Indoor sports arena in Huelva, Spain

Palacio de los Deportes Carolina Marín is a Spanish sports complex in the city of Huelva, in Andalusia, Spain. Her name is a tribute to the Huelva badminton player Carolina Marín. It is the most important indoor sports facility with the largest capacity in all of Huelva and the province.
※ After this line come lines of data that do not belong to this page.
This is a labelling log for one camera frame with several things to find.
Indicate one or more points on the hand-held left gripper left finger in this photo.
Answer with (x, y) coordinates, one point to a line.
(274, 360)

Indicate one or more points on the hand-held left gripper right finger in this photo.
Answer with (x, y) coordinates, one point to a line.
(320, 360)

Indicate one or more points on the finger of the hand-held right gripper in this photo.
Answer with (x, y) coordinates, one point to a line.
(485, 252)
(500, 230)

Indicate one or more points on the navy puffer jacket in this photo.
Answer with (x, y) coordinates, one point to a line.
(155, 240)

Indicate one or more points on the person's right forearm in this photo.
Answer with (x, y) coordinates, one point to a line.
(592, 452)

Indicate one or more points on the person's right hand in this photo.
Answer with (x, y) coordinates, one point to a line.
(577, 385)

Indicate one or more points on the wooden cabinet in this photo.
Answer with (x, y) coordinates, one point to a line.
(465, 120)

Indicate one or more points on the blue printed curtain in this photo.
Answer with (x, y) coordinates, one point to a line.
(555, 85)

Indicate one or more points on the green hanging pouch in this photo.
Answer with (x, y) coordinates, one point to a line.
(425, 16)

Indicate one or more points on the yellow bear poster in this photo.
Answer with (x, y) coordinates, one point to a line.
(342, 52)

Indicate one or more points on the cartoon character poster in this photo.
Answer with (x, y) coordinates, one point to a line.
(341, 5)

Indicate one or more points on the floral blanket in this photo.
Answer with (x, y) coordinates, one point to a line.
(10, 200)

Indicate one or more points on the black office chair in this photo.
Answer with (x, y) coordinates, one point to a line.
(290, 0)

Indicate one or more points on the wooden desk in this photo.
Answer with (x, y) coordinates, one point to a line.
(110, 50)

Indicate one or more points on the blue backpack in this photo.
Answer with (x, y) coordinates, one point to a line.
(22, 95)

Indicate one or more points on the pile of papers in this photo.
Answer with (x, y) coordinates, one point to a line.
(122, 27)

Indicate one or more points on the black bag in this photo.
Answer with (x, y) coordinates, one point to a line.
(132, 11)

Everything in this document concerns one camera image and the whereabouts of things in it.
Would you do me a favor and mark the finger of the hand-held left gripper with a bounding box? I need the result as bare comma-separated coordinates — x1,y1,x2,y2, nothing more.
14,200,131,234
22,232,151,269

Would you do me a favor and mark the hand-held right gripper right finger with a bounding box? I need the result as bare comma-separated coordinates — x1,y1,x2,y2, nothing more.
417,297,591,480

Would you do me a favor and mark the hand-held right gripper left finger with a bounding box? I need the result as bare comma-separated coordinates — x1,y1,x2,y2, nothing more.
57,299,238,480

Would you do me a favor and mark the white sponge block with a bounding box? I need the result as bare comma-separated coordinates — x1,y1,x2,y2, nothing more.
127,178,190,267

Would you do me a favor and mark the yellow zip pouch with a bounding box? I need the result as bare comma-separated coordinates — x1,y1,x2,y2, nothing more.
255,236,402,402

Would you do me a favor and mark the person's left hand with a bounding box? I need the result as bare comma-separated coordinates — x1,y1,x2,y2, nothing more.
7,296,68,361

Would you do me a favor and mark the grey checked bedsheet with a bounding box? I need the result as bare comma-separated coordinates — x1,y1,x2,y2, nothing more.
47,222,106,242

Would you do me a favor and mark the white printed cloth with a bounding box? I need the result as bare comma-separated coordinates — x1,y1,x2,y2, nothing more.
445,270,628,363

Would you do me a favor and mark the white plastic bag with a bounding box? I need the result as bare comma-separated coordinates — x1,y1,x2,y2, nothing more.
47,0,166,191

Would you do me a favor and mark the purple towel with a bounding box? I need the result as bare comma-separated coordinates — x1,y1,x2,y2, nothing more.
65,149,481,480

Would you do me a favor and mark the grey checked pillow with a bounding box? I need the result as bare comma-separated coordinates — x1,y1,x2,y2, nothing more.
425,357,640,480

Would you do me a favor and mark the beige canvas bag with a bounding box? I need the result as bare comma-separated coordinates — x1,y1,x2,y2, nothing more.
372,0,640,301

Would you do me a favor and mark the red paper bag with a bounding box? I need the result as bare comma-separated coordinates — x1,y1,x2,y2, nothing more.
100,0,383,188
The Palacio de los Deportes has hosted CB Ciudad de Huelva matches since they moved from the Andrés Estrada Sports Center. They began playing at the Palacio in 1999-00, until his disappearance in 2008; being the modern pavilion in which the Huelva team fought to return to the Liga ACB, being about to achieve it in the 2004–05 and 2006–07 seasons. It registered a historic full house in the fourth promotion match of the 2004–05 season between CB Ciudad de Huelva and Baloncesto Fuenlabrada, in which, in the event of a Huelva victory, Ciudad would return to the Liga ACB, although it was finally the Madrid team the one who achieved the square.

After the disappearance of the CB Ciudad de Huelva, the CD Huelva Baloncesto was founded which, since then, has been a venue in the Palace.

In April 2018 it hosted the XVIII European Badminton Championships, and it also host the XXVI World Badminton Championships at the end of 2021.